Please print the full listing exactly.
- - -
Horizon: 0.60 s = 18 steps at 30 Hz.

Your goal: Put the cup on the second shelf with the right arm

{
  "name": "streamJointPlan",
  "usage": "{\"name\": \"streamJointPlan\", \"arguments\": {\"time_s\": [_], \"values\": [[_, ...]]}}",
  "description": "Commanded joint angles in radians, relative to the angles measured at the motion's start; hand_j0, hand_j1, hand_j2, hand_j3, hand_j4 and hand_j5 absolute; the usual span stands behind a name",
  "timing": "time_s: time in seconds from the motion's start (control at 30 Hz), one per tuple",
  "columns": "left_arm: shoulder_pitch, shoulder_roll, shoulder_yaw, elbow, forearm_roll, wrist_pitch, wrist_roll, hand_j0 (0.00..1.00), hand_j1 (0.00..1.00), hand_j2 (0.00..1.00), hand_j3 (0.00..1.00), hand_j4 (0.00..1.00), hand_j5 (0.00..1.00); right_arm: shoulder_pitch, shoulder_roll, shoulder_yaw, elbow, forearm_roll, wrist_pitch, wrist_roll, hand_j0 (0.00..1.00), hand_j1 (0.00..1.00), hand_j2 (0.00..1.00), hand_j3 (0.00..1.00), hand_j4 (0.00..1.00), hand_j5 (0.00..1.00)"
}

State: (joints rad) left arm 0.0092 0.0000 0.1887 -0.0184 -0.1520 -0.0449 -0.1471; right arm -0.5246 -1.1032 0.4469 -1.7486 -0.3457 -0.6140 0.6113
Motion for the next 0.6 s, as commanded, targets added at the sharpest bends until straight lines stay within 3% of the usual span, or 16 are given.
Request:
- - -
# REPLY TO THE TASK
Horizon: 0.60 s = 18 steps at 30 Hz.

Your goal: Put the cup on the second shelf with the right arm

{
  "name": "streamJointPlan",
  "usage": "{\"name\": \"streamJointPlan\", \"arguments\": {\"time_s\": [_], \"values\": [[_, ...]]}}",
  "description": "Commanded joint angles in radians, relative to the angles measured at the motion's start; hand_j0, hand_j1, hand_j2, hand_j3, hand_j4 and hand_j5 absolute; the usual span stands behind a name",
  "timing": "time_s: time in seconds from the motion's start (control at 30 Hz), one per tuple",
  "columns": "left_arm: shoulder_pitch, shoulder_roll, shoulder_yaw, elbow, forearm_roll, wrist_pitch, wrist_roll, hand_j0 (0.00..1.00), hand_j1 (0.00..1.00), hand_j2 (0.00..1.00), hand_j3 (0.00..1.00), hand_j4 (0.00..1.00), hand_j5 (0.00..1.00); right_arm: shoulder_pitch, shoulder_roll, shoulder_yaw, elbow, forearm_roll, wrist_pitch, wrist_roll, hand_j0 (0.00..1.00), hand_j1 (0.00..1.00), hand_j2 (0.00..1.00), hand_j3 (0.00..1.00), hand_j4 (0.00..1.00), hand_j5 (0.00..1.00)"
}

State: (joints rad) left arm 0.0092 0.0000 0.1887 -0.0184 -0.1520 -0.0449 -0.1471; right arm -0.5246 -1.1032 0.4469 -1.7486 -0.3457 -0.6140 0.6113
Motion for the next 0.6 s, as commanded, targets added at the sharpest bends until straight lines stay within 3% of the usual span, or 16 are given.
Request:

The response is now finished.